Outro exemplo digno de menção, foi o caso de Francisco da Fonseca Henriques, físico e médico português, do século final do XVII e início do XVIII, que terá sido o médico da câmara-real de D. João V, autor de inúmeras obras como o «arquilégio medicinal»[34], «Âncora Medicinal para Conservar a Vida com Saúde» e, mais relevante para o assunto em questão, o compêndio médico português «Medicina Lusitana: Socorro Délfico, aos Clamores da Natureza, Humana para Total Profligação de seus Males», expendeu a respeito das maleitas produzidas por sortilégio.[35][36][37]
Nesta última obra, que dedicou ao então Inquisidor-Mor do Reino, o médico da câmara-real discorreu a respeito do mau-olhado e do quebranto, supostas maleitas de origem mágica, servindo-se da expressão «oculta qualidade venéfica», para qualificar o olhar mal-querente de certas pessoas ( presumivelmente bruxas e feiticeiros) capazes de, à distância e pelo olhar, transfundir influências negativas aos outros, especialmente nas pessoas mais vulneráveis, como as crianças, causando-lhes doenças, sem outra aparente causa.[38]
Para este médico de D. João V, não havia dúvidas de que o tranglomanglo (doença mortal produzida por artes mágicas) adveniente do mau-olhado, tinha como origem certos indivíduos identificáveis pela sua «natureza depravada, e morbosa constituição» e, mais concretamente, em que se denotava uma aparente "corrupção dos humores", que fazia com que emanassem uma suposta «(...) aura nocentíssima, que comovida das paixões do ânimo, ou por inveja, ou por ira, pondo os olhos em algum objecto, o inquinam e ofendem (…)».[39]
Determinados estudiosos modernos, como Bruno Fernandes Barreiros, sustentam que Francisco da Fonseca Henriques terá expendido a respeito do mau-olhado na sua obra, não necessariamente, por mercê de uma crendice pessoal na superstições do mau-olhado, do tranglomanglo e de outros venefícios (embora não exclua essa possibilidade), mas antes que o seu objectivo principal seria uma tentativa de arrastar para o âmbito da competência médica estas questões que, até então, pertenciam mais estritamente ao foro religioso da Inquisição.

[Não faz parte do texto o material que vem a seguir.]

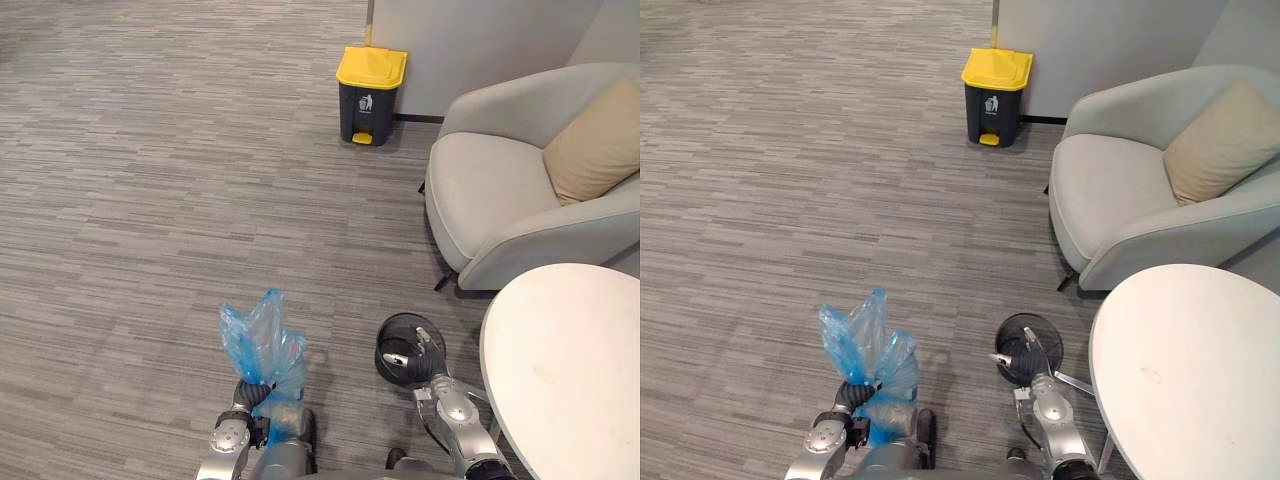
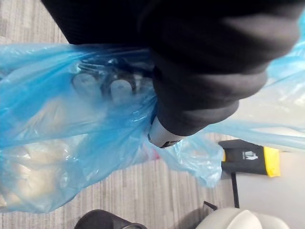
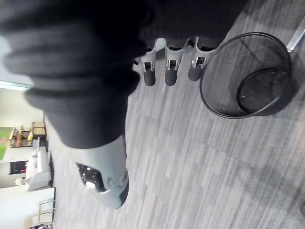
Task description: Gather rubbish on tea table into small bin, then transfer packed bag to large trash can.
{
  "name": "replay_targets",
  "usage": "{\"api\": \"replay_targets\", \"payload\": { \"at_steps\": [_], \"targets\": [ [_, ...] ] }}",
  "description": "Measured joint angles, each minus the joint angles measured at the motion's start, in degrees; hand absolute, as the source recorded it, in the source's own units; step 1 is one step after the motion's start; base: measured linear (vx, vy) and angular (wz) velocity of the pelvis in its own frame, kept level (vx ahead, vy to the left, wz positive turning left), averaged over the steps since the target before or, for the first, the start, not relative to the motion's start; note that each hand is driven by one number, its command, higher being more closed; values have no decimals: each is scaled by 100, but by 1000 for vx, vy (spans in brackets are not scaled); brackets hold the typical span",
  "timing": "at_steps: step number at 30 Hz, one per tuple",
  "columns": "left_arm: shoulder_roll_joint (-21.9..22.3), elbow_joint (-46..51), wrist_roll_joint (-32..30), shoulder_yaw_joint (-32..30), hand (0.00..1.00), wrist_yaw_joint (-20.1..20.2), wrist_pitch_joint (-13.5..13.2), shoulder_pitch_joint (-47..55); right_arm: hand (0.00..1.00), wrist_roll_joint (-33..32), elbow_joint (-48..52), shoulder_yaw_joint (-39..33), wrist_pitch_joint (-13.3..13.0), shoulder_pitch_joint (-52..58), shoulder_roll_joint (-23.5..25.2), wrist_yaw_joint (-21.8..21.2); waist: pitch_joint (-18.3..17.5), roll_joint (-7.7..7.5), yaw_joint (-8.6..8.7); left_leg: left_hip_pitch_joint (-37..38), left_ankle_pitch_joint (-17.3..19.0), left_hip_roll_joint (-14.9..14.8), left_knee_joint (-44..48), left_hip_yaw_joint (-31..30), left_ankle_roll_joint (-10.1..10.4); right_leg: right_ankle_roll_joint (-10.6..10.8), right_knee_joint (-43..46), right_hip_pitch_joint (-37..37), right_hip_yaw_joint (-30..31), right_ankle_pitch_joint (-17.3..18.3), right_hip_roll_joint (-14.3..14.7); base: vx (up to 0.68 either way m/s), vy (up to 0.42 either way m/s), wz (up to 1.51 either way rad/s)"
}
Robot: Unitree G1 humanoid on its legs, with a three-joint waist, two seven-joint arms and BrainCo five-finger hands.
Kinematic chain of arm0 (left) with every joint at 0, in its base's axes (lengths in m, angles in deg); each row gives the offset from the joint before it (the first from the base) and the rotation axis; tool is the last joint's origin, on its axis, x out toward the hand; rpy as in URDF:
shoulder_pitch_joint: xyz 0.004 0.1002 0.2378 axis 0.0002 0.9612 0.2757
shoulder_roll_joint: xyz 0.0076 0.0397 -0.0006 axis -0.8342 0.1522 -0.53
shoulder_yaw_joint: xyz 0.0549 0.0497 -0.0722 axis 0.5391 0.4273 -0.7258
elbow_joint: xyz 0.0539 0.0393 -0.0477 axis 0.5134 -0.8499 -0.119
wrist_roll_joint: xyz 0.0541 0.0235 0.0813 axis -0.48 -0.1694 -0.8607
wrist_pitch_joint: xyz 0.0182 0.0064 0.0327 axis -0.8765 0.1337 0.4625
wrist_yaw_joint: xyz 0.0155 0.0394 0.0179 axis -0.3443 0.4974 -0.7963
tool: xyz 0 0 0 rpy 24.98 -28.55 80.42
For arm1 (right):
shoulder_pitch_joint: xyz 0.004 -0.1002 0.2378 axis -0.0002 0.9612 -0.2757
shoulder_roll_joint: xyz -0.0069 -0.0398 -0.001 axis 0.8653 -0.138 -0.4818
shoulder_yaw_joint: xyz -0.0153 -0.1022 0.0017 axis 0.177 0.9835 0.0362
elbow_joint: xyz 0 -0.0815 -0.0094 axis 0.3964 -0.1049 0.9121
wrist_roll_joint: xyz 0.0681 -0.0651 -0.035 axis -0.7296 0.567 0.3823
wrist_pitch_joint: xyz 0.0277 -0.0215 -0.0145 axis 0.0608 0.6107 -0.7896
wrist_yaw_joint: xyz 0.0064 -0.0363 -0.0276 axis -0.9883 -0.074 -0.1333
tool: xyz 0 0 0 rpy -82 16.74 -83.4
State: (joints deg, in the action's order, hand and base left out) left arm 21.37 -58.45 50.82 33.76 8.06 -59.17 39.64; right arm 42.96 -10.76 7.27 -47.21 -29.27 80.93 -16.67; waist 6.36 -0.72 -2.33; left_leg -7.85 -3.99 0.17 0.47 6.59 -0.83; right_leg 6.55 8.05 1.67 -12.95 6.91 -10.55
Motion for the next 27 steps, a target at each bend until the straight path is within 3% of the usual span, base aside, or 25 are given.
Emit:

Tanto assim foi que prelecionou sobre este assunto numa obra dedicada ao Inquisidor-mor. [40][41]
Em última análise, ter-se-á tratado de uma manigância para nobilitar ainda mais a classe médica, na sociedade portuguesa, atribuindo-lhe ainda mais competências do que aquelas que tinha antes, retirando-as, lentamente e por conseguinte, à Inquisição.[41]
Da parte de Francisco da Fonseca Henriques, haveria, portanto[40]:
- interesses de ordem económica - com vista a alargar o leque de clientela para a classe médica, porque o povo, refém das crendices populares que se desenvolveram ao longo dos séculos detorno destas matérias ainda era muito supersticioso, preferindo muitas vezes os serviços de mezinheiros, curandeiros e mesmo de charlatães, ao de médicos;
- interesses de ordem prestigiante - para nobilitar mais a profissão, por molde a infundir na concepção da época a ideia de que os médicos também seriam capazes de combater forças obscuras, afastando, portanto, o crédito dado a todo um ror de charlatões, curandeiros e mezinheiros que pululavam pelas zonas rurais, que ministravam curas e sentenciavam diagnósticos, ditados puramente por superstições e crendices populares;
- interesses de ordem científica - na medida em que, ao retirar o tratamento dos venefícios da esfera da inquisição e da espiritualidade, dava-se maior ansa a poder estudar e tratar estas matérias, assente em metodologias mais científicas e rigorosas, do que aquelas que imperaram durante os séculos anteriores (e que, para todos os efeitos, em certa medida continuaram a persistir na ruralidade recôndita, ainda no século XIX).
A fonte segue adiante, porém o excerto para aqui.